Task goal - Output only the lines of the entries that follow, starting at the one with "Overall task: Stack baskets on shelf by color" and running down to the one with "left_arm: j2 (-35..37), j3", both included and unchanged.

=== Source data ===

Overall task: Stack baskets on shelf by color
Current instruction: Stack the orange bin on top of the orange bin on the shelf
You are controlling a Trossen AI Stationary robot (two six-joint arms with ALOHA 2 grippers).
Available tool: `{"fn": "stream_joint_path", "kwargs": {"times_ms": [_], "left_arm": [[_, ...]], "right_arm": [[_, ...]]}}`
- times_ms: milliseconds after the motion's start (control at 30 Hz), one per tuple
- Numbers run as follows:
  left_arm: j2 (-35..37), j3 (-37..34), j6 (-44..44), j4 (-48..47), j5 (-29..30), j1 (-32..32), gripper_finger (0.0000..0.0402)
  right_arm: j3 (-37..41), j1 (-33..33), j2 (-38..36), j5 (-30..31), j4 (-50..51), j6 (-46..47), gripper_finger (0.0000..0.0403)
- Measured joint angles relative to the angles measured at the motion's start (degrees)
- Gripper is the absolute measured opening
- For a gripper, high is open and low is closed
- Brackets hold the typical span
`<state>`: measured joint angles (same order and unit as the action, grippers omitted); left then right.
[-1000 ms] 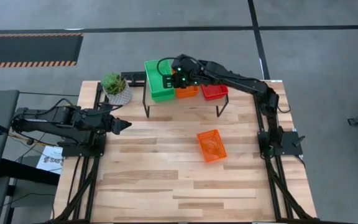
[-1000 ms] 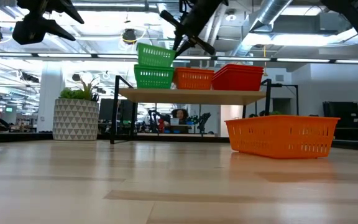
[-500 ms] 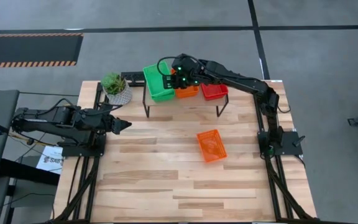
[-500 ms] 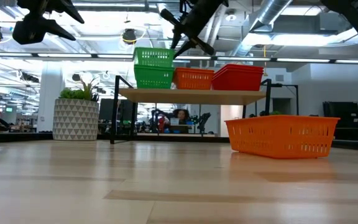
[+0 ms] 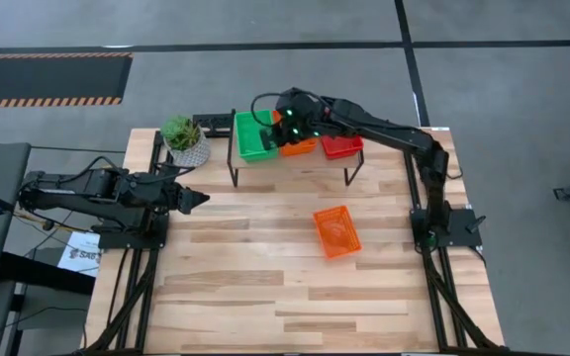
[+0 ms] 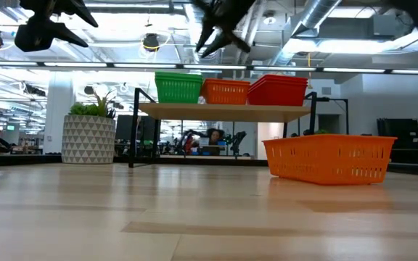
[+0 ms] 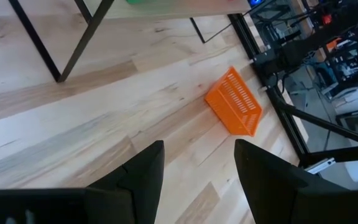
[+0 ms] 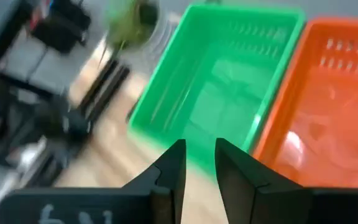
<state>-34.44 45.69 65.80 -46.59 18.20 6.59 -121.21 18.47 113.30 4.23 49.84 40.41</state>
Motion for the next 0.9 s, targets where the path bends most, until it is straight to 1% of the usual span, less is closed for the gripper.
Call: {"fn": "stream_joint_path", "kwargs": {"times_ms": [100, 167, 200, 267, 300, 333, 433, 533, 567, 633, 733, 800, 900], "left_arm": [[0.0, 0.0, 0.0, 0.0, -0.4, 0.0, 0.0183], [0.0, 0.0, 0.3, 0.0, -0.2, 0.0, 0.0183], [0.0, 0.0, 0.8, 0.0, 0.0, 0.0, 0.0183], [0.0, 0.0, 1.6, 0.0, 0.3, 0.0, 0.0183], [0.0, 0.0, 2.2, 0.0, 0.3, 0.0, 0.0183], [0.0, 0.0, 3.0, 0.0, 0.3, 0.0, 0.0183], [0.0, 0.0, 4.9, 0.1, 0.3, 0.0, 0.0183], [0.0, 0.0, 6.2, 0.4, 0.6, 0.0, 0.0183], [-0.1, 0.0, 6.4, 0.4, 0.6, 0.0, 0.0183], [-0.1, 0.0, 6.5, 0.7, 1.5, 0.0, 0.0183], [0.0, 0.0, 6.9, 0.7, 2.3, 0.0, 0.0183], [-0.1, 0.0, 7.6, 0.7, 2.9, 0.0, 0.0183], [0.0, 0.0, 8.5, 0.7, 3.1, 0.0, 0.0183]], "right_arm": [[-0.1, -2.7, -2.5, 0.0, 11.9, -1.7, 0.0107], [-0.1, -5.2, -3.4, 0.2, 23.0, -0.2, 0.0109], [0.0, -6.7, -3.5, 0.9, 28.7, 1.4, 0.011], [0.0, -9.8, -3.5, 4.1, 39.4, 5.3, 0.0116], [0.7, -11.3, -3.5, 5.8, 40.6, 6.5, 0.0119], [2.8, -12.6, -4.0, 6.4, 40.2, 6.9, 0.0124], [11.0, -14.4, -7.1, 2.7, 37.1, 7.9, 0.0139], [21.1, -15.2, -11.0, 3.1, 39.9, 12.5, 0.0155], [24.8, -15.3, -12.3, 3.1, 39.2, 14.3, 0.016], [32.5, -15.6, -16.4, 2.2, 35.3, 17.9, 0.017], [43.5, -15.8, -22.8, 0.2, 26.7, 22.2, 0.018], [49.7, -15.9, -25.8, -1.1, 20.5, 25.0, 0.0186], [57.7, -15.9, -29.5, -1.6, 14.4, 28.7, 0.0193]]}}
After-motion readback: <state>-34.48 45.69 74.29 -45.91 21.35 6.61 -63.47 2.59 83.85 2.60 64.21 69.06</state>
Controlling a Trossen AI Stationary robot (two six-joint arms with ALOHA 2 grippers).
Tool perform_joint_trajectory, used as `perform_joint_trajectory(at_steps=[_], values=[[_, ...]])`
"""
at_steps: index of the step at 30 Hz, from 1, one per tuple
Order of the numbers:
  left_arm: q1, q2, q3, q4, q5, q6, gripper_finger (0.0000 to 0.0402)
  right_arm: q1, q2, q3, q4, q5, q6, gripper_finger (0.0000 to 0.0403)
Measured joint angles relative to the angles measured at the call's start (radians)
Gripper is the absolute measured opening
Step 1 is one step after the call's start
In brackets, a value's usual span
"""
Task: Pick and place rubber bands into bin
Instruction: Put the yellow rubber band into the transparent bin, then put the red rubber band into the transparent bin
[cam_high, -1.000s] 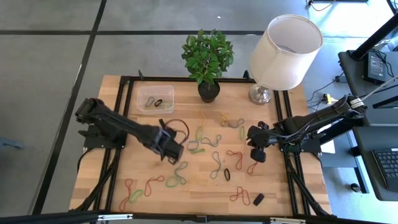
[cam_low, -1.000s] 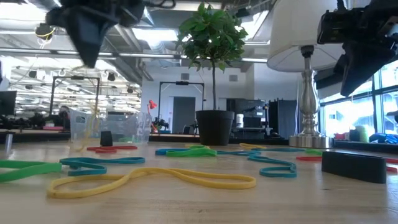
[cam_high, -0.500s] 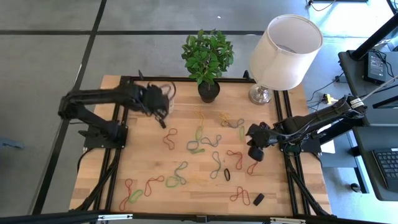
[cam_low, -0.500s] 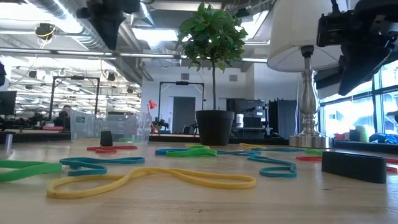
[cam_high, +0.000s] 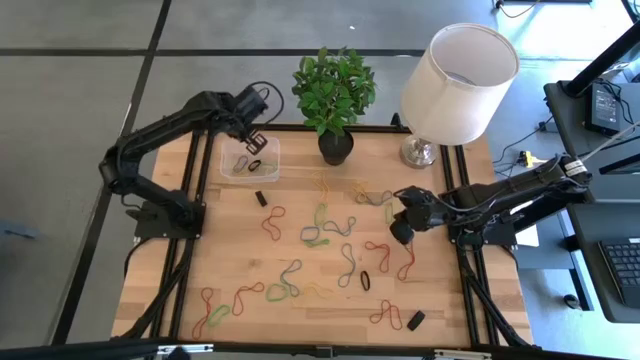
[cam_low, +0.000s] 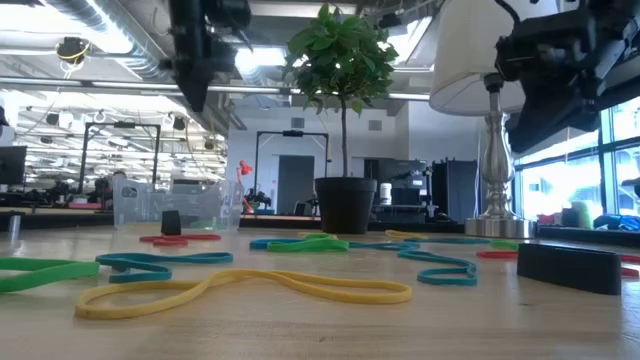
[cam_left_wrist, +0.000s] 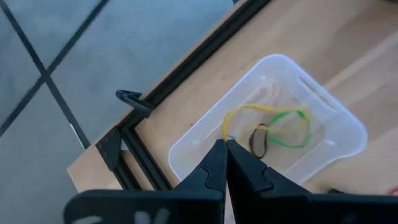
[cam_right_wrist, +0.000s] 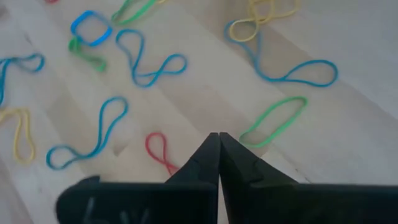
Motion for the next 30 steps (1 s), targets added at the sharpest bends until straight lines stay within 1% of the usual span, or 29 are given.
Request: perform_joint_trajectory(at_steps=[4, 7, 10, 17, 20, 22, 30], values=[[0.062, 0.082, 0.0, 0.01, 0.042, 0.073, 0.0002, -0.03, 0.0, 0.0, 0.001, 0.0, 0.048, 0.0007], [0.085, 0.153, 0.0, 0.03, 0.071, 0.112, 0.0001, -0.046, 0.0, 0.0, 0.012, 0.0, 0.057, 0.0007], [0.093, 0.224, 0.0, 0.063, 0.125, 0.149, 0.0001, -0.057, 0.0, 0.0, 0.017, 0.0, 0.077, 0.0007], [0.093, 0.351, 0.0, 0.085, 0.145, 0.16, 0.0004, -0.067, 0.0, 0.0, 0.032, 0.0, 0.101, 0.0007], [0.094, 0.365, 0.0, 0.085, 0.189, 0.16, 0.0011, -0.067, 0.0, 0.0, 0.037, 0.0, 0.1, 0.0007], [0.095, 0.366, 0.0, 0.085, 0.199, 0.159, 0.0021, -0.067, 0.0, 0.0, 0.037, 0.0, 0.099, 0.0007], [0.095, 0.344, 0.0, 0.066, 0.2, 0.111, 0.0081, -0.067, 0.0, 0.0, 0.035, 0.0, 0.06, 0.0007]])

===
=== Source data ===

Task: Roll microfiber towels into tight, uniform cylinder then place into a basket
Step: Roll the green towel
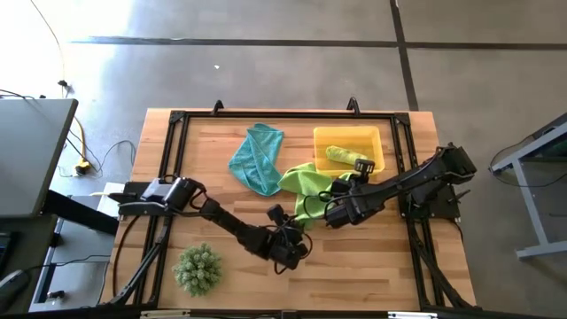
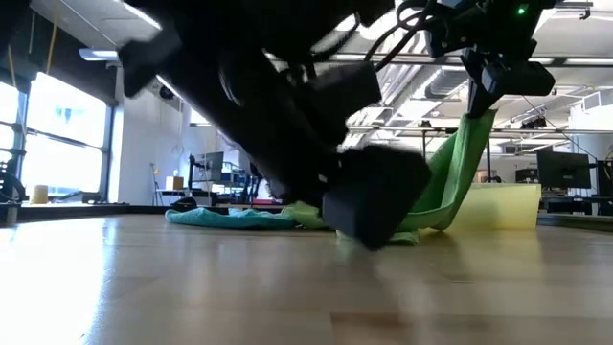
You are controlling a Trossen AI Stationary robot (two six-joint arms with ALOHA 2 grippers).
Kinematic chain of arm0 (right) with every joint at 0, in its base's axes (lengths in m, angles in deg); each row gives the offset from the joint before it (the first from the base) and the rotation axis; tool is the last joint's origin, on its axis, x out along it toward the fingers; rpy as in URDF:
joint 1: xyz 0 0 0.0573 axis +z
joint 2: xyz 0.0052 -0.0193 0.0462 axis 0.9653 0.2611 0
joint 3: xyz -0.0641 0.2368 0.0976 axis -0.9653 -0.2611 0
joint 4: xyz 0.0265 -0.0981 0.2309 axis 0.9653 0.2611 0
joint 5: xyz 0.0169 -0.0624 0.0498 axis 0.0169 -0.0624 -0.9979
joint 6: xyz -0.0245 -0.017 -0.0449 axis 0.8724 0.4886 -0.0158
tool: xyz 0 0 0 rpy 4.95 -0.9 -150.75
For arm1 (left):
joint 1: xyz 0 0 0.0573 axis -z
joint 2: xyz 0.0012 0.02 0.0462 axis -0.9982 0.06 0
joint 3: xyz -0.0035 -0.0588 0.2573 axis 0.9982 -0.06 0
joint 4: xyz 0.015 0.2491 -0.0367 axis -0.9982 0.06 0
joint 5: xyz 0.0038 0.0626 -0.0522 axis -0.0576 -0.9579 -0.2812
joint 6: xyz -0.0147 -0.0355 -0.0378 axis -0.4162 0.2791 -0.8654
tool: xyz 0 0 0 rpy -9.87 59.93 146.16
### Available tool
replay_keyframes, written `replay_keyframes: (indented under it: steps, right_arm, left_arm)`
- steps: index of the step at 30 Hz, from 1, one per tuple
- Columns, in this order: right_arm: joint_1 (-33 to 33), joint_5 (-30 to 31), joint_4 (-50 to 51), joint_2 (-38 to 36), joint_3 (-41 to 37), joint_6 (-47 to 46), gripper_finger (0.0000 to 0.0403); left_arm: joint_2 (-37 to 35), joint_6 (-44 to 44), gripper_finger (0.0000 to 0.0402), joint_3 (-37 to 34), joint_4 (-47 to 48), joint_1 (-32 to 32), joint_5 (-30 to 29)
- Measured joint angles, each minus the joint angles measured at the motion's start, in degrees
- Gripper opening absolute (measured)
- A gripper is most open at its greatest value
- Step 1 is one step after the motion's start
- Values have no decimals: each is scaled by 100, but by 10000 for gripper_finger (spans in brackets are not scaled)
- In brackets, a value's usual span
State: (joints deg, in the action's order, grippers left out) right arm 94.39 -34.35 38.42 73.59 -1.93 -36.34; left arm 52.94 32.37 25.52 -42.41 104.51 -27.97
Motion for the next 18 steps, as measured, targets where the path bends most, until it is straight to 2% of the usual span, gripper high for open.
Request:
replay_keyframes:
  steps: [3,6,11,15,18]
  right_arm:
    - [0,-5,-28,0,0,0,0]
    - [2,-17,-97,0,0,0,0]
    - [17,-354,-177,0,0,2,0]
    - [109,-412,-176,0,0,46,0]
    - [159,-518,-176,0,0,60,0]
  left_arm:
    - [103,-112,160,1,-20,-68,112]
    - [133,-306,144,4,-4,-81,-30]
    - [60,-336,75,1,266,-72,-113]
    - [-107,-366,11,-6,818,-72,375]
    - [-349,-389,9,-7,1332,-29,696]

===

Answer section -
Overall task: Stack baskets on shelf by color
Current instruction: Stack the orange bin on top of the orange bin on the shelf
You are controlling a Trossen AI Stationary robot (two six-joint arms with ALOHA 2 grippers).
Available tool: `{"fn": "stream_joint_path", "kwargs": {"times_ms": [_], "left_arm": [[_, ...]], "right_arm": [[_, ...]]}}`
- times_ms: milliseconds after the motion's start (control at 30 Hz), one per tuple
- Numbers run as follows:
  left_arm: j2 (-35..37), j3 (-37..34), j6 (-44..44), j4 (-48..47), j5 (-29..30), j1 (-32..32), gripper_finger (0.0000..0.0402)

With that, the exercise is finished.